DIRECTIONS: The expected answer is a bare count of the lines in the data below that contain "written".

SOURCE DATA:
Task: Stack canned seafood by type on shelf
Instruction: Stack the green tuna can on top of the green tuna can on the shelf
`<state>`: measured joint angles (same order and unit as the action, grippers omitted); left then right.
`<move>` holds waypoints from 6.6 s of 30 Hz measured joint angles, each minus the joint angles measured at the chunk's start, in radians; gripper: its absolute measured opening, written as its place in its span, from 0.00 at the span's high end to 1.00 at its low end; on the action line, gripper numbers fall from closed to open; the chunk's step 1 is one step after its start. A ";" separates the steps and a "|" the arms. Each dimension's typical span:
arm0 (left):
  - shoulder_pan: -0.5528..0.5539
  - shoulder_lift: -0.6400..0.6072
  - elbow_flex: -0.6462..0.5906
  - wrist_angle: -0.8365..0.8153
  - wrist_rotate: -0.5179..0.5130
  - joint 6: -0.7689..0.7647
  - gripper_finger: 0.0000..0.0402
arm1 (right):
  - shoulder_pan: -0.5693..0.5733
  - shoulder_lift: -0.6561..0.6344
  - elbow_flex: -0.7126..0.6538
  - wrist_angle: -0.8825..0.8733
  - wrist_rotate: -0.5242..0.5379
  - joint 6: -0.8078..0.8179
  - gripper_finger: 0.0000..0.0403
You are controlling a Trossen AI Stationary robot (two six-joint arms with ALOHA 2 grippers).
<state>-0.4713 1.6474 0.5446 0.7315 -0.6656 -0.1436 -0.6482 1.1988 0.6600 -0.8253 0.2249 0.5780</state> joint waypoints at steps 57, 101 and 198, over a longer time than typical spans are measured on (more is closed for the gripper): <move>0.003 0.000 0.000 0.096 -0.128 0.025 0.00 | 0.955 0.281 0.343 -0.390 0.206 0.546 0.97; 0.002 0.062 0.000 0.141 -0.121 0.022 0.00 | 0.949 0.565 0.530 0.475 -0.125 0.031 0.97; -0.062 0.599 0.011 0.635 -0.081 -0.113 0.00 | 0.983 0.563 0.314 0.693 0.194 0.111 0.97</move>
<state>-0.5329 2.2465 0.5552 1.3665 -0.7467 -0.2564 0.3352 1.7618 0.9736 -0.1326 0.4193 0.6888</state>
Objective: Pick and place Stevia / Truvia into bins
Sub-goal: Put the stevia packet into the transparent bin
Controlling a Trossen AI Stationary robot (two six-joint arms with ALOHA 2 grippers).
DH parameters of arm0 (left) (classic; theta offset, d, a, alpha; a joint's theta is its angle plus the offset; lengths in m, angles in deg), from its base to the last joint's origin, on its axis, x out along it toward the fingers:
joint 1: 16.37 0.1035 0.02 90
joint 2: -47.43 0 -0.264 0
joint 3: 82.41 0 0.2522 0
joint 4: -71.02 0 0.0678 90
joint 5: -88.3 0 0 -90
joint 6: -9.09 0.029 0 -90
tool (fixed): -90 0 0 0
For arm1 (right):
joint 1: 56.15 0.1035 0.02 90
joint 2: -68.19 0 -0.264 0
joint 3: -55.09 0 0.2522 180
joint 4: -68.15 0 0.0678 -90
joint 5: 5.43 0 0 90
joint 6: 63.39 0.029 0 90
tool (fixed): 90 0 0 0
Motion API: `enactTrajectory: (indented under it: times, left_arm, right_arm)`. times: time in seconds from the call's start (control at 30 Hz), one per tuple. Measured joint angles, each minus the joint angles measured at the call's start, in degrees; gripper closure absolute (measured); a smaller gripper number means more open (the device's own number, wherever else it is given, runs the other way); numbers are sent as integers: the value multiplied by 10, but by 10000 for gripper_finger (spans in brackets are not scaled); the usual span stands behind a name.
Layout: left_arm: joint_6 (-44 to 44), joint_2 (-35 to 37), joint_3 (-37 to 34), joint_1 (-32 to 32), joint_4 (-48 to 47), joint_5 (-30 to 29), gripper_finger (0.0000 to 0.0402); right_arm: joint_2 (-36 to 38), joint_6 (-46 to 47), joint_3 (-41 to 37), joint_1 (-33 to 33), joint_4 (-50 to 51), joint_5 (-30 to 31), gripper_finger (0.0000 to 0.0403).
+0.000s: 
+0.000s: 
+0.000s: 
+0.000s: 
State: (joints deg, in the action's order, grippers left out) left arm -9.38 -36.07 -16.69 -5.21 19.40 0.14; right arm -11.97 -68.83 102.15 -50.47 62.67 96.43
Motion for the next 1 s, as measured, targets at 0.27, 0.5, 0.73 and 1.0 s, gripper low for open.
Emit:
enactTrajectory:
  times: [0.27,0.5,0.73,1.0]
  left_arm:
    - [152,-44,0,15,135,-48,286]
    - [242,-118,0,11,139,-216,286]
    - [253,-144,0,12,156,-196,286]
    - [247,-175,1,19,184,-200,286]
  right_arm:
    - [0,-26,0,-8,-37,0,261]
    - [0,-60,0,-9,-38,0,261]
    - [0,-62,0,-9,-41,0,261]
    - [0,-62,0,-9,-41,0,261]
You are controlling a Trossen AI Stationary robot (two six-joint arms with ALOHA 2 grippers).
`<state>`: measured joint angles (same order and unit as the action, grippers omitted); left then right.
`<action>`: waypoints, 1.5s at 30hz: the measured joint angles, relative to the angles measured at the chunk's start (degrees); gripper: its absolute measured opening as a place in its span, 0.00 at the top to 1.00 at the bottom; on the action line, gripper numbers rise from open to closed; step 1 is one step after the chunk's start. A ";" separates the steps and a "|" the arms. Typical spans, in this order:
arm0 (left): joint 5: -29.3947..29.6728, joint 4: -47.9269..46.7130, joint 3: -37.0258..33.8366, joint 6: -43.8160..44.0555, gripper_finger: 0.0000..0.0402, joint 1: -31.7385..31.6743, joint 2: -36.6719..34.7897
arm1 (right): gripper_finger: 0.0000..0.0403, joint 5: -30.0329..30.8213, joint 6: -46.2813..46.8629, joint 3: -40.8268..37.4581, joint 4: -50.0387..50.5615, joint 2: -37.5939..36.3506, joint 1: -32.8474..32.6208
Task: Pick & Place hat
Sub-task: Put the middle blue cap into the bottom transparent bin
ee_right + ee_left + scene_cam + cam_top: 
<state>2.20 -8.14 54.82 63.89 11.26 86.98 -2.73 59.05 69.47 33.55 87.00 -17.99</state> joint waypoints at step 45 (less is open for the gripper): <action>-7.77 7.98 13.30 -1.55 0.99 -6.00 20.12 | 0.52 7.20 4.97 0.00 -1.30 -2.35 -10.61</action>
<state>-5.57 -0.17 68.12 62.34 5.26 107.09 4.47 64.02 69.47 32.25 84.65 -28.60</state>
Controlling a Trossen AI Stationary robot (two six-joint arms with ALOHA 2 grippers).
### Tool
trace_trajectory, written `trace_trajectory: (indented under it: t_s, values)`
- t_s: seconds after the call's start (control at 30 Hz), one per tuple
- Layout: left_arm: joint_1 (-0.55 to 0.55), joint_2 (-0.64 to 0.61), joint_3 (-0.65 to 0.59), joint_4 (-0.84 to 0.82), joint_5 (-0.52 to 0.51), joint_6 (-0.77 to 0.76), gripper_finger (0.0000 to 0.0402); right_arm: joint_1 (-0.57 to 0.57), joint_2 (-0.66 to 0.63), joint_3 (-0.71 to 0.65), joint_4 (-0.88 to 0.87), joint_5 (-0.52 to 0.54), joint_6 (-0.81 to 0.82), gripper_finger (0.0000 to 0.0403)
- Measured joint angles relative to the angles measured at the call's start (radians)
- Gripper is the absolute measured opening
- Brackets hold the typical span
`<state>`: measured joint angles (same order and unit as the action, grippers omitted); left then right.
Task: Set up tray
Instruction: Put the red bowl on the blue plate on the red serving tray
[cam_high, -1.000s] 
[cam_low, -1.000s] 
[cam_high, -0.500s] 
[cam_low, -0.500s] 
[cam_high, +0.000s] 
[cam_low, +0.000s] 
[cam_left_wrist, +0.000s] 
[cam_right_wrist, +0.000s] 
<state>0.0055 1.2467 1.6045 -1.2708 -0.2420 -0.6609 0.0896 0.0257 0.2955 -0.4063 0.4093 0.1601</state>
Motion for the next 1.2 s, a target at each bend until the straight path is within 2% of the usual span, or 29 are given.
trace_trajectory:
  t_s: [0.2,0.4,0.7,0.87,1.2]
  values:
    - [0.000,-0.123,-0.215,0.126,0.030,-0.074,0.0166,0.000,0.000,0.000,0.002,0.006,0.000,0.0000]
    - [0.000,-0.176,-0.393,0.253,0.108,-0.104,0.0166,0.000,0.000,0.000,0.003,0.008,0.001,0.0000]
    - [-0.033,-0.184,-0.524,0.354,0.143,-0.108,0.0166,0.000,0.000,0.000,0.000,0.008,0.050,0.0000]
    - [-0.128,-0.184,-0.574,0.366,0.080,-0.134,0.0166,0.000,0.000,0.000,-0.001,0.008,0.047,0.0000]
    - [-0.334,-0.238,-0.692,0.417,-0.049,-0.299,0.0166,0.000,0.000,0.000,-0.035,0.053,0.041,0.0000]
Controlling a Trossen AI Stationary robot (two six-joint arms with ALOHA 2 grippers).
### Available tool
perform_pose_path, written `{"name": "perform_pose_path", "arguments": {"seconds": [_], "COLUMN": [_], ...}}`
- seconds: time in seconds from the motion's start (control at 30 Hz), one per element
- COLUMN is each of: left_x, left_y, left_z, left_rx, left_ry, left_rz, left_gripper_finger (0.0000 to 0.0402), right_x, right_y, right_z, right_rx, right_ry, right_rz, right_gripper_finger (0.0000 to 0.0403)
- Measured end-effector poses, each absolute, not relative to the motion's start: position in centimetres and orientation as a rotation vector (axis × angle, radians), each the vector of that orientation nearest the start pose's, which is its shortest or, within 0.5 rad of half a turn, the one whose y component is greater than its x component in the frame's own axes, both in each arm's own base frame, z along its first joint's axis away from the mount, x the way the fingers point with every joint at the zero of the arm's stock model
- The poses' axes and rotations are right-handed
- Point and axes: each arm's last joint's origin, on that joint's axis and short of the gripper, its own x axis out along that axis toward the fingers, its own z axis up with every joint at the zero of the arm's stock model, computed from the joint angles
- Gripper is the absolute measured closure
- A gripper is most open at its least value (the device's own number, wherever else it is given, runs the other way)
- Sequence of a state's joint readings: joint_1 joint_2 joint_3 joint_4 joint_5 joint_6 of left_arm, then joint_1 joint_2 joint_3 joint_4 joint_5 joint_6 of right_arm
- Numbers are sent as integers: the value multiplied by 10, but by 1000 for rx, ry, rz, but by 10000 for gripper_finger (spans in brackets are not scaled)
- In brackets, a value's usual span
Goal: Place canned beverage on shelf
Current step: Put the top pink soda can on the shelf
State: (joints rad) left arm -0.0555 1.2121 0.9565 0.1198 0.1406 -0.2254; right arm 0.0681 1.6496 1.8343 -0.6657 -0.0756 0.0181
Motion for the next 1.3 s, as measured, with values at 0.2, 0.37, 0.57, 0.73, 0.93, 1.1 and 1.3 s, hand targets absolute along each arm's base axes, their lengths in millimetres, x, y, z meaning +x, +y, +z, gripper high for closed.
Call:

RESULT OF THE EXERCISE: 3